第34話アタシのせいだ…
あの後、豊和は病院に運ばれ緊急手術を受けた。茜から連絡を受けた愛美が全て手配してくれていた為病院の受け入れ態勢も完璧だった。その為手術も無事に終える事が出来た。意識はまだ戻っていない。病室にはアタシと真冬が付き添っている。アタシ以外は交互に付き添う事になった。病室の中は機械音が響き、それがやけにアタシの耳に入ってくる。
(ゴメン…ゴメンね豊和。アタシなんかを助けて怪我を負わせてしまって…ホントにゴメン!アタシの…アタシのせいだ…アタシがモデルなんて辞めておけばあんな奴に目をつけられる事は無かったのに…)
「私が見てるからそろそろ美麗は休みなさい。怖い目にあったんだし休まないと…」
「…アタシ…豊和の意識が戻ったら…」
「離れるとでも言うつもり?」
「っ…!?」
「分かるわよ。美麗が考えている事は…。私も豊和君が私を助けて怪我した時考えたもの…」
「……だったら…」
「美麗は…離れて生きていけるの?」
「それは…」
「私は無理だった。無理に決まっているわ。恋い焦がれて恋い焦がれて漸くまた出逢う事が出来た。心の奥底迄繋がっていると私は思っているわ。だからどんな事があっても私は離れるなんて出来ないわ…」
「アタシだって、だけど…アタシのせいで…だからアタシは離れないと…」
「私達には誓約もあるでしょう?豊和君とどんなことでも乗りきって幸せにすると心にも決めた筈よね?」
「誓約は…」
誓約は結び直すと口にしようとした瞬間、
「!?豊和君の体が…」─薄く消えかかろうとしていた。
「嫌!誓約は必ず…アタシは必ず守るからっ!果たしてみせるから!だからお願い!!もう言わないからぁ!」
アタシがそう言った瞬間、願った瞬間、直ぐに薄くなっていた豊和の身体は元の状態に戻ってくれた。

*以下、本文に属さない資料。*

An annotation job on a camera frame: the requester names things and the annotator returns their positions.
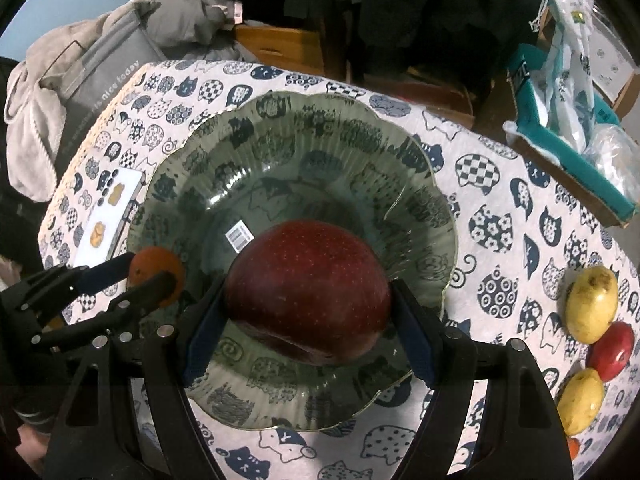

「……大丈夫よ、美麗。豊和君…元に戻ったわ。今の事でも分かったでしょ?私達は繋がってるのよ」
「…うん」
アタシ達が誓約を果たせないと豊和は消えてしまうと改めて思い知らされた。不意に握っていた手がアタシの手をゆっくりと握り返される。
「…美麗…先輩?……無事ですか?」
「「豊和(君)!!」」
(目を覚ましてくれた!良かったぁ!)
「私は皆に知らせて来るから、美麗宜しくね!」
気を効かせてくれたのね。ありがとう真冬…。
「頬の…怪我は?」
「アタシは大丈夫!アタシの事なんかどうでも良いの!あの時どうしてアタシを庇ったのよぉ!アタシなんか庇わなければアンタは…こんな怪我なんかしなかったのにぃぃ!」
(こんな事言いたい訳では無い…。なのに…)
握っていた豊和の手がアタシの手から離れアタシの頬に添えられる。
「美麗先輩が無事で…良かっ…たです」
「…っか…ホントに馬鹿なんだか…ら。アタシの心配より自分の事心配しなさいよね!」
「俺は…大丈夫で…すよ。まだ何か眠い…けど…ホントに美麗センパ…いが無事で…良かった。美麗先輩は…大切な人…だから…」
「豊和…好きよ、大好き。アンタはアタシの全てよ…」
「お…れもですよ……ただ…まだ眠く…て…」
チュッ♡
「ゆっくり休んで豊和。目が覚めたらいっぱいキスしよう。そして豊和が…元気になったら愛し合おうよ…」
(もう迷わない。アタシは他に何も要らない。モデルをする時間よりも豊和の傍に居る時間が大事。分かっていた事でしょアタシ!必ずアタシが幸せにしてみせるから!)
「…は…ぃ…」
─豊和が眠るとタイミングを見計らったみたいに皆が病室に入って来た。外で聞いていたのね…全く!でも…皆も話したかったに決まっているのに…。皆ありがとう。そしてアタシは夜が明けると共にモデルを辞めた。